<This design is currently in draft status - There are some minor modifications planned for the final implementation - Check back later>
Pretext: I’ve had my ATO fail while on holidays. This caused the sump return chamber to completely evaporate leading to a subsequent failure of the return pump. After fixing the ATO and replacing the return pump, the ATO did what it was supposed to do and pumped 10 gallons of saturated Kalk water (pH 12.4) back into the system. The result was a pH spike reaching upwards of 9.5. While I was able to recover from this without a tank crash and better yet, without losing any wildlife, it drove home the importance of a reliable ATO. In my opinion, it is one of the more critical components and can potentially fail without warning.
Requirements: In keeping with the guiding principles, this aspect of the system has to be completely redundant all the way through from the breaker panel to the tank. It needs to be constantly monitored and should be able to identify and alert a failure event. In the event of any single failure, it should continue to operate without impact the tank.
Addition considerations include:
• RO units are not very efficient when run for a short duration. Therefore, the ideal situation is to fill the reservoirs in one cycle of the RO unit.
• The Tunze osmolator water pumps seem to lose their prime when they run dry. I’ve often had to suck water into the pump to get it started. Perhaps it’s just my pump, but the system needs to prevent these pumps from ever running dry.
• Kalkwasser is to be dosed through the ATO system, so there should be some safety measures in place.

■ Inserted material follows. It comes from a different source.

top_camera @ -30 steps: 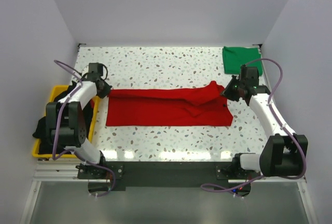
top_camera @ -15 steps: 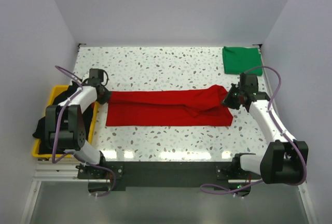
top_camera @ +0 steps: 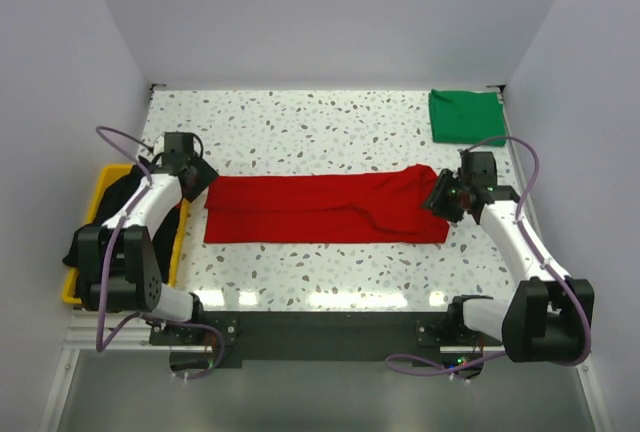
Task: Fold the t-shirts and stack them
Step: Fold the tshirt
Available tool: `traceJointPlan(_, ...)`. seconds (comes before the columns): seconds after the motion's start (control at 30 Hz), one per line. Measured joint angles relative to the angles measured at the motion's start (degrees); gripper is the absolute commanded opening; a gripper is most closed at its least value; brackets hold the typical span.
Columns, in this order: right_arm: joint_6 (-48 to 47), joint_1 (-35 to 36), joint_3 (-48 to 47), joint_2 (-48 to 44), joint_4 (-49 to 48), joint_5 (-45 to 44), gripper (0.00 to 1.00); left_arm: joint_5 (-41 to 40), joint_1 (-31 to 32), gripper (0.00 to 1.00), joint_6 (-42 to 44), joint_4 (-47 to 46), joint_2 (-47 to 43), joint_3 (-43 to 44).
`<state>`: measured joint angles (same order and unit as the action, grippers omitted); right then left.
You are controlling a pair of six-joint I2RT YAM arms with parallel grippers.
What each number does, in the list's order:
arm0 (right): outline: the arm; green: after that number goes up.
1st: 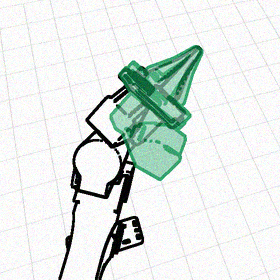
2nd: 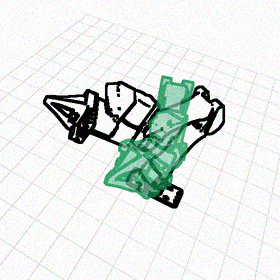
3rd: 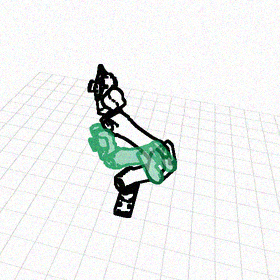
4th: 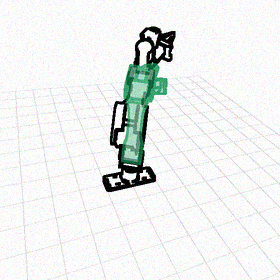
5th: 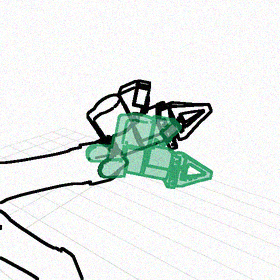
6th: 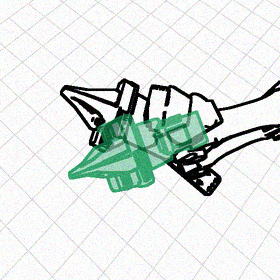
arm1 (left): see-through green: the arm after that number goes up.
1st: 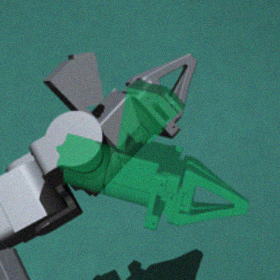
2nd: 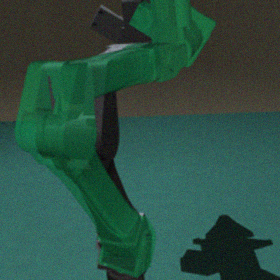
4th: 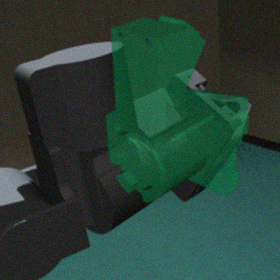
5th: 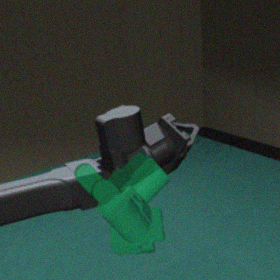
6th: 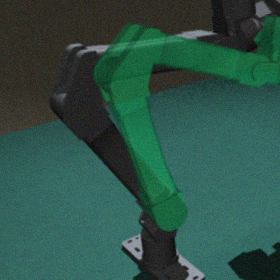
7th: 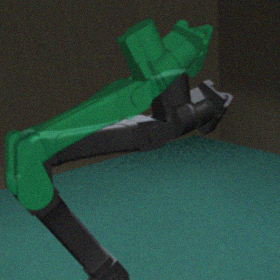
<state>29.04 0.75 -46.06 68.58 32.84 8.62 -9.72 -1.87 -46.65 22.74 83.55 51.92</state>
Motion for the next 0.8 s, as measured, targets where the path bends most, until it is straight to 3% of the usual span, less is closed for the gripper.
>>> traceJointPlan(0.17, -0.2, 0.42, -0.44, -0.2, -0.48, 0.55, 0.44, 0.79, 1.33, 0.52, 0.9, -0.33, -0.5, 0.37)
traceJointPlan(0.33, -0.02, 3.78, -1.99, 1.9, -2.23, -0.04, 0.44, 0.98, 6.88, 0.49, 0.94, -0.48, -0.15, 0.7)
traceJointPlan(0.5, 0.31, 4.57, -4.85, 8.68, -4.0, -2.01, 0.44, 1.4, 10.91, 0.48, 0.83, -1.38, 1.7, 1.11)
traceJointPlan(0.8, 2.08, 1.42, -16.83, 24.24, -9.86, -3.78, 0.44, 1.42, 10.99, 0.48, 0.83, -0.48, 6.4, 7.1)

• The return chamber of the sump does not hold sufficient water volume to survive a failure of the ATO system for an extended period of time. Making this chamber bigger would have meant sacrificing space elsewhere.
Diagram Conventions: The following table depicts the conventions used in this document.
System Schematic: The design I came up with is probably overkill if the ATO was the only consideration. However, many of the redundant systems utilized by the ATO are also being used by other systems.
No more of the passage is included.